Sebelumnya bursa-bursa di kawasan Asia ditutup mixed, dimana Hangseng naik ke level 20.840,38 (+0,38%), STI naik ke level 3.060,77 (+0,04%), Nikkei turun ke level 8.870,16 (-0,89%) dan Kospi naik ke level 1.996,21 (+0,38%).
Sementara Pasar Saham Eropa ditutup melemah akibat kembali naiknya yield obligasi di Spanyol hingga mencapai 6%. Akibatnya FTSE turun ke level 5.742,07 (-0,65%), DAX turun ke level 7.216,15 (-1,01%) dan CAC40 turun ke level 3.354,82 (-2,46%).
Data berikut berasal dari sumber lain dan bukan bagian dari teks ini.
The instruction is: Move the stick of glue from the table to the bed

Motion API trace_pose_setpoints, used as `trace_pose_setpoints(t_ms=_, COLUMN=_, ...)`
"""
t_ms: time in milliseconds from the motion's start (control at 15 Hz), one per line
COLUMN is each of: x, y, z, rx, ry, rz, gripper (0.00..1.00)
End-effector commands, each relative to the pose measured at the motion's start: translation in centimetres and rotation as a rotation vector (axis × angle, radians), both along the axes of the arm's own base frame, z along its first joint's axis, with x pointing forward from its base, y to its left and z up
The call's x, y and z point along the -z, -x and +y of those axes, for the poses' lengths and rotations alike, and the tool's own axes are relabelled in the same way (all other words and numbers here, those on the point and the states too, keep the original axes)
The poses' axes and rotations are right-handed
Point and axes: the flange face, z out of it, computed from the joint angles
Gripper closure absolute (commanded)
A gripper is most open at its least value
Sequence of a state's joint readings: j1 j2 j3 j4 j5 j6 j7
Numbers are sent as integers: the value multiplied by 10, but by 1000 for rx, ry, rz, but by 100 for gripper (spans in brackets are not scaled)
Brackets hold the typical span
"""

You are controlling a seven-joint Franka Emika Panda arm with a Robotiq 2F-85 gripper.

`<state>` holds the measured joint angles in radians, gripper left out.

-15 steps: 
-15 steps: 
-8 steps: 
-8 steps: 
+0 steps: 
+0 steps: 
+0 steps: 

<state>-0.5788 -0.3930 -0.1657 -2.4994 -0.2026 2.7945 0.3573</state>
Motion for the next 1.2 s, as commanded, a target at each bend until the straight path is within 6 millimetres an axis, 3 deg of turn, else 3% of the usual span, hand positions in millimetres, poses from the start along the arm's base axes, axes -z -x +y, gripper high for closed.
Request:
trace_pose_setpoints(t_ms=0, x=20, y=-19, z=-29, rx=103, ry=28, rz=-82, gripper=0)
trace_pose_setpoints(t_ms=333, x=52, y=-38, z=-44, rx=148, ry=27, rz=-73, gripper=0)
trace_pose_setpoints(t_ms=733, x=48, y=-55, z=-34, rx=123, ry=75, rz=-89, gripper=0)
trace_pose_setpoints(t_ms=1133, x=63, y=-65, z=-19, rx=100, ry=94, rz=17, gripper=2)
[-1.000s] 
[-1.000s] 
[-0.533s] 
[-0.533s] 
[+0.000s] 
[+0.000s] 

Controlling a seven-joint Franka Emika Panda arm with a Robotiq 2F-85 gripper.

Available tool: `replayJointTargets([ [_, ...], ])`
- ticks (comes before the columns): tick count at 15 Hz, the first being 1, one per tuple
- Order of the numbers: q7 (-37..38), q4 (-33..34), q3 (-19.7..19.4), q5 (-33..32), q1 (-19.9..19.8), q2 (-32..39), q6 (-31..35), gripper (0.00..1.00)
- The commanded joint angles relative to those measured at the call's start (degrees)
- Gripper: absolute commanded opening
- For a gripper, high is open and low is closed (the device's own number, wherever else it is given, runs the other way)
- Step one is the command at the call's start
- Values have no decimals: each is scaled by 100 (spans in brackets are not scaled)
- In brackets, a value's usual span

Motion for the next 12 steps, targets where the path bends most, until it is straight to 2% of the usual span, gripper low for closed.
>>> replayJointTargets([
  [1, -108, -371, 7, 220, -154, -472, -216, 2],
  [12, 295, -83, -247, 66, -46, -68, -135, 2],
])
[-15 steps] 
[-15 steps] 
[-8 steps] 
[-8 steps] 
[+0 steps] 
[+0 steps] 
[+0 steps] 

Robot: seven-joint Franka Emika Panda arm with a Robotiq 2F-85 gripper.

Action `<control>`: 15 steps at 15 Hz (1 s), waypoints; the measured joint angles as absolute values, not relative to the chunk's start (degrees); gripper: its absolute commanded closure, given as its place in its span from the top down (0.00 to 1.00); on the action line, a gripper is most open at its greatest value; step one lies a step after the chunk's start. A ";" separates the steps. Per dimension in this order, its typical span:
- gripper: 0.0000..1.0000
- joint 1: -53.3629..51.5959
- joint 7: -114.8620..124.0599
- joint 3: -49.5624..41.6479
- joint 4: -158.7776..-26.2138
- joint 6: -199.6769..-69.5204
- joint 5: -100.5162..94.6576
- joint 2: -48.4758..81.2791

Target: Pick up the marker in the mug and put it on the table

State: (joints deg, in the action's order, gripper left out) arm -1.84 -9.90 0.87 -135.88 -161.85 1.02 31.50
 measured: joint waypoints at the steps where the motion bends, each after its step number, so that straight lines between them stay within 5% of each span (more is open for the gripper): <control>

Sedang Pasar Saham Wall Street pun terkoreksi setelah laporan data aktifitas bisnis dan belanja konsumen yang mengecewakan hingga menimbulkan kekhawatiran akan melambatnya pertumbuhan ekonomi. Pada penutupan perdagangan Jumat waktu setempat, DJI berada di level 13.437,13 atau turun 48,84 poin (-0,36%), Nasdaq berada di level 3.116,23 atau turun 20,37 poin (-0,65%) dan S&P500 berada di level 1.440,67 atau turun 6,48 poin (-0,45%).
Awal pekan ini perdagangan di Bursa Indonesia diperkirakan kembali bergerak fluktuatif dengan kecenderungan melemah setelah mencapai rekor tertinggi pada Jumat lalu. Prediksi IHSG akan bergerak di sekitar level 4.202 - 4.275.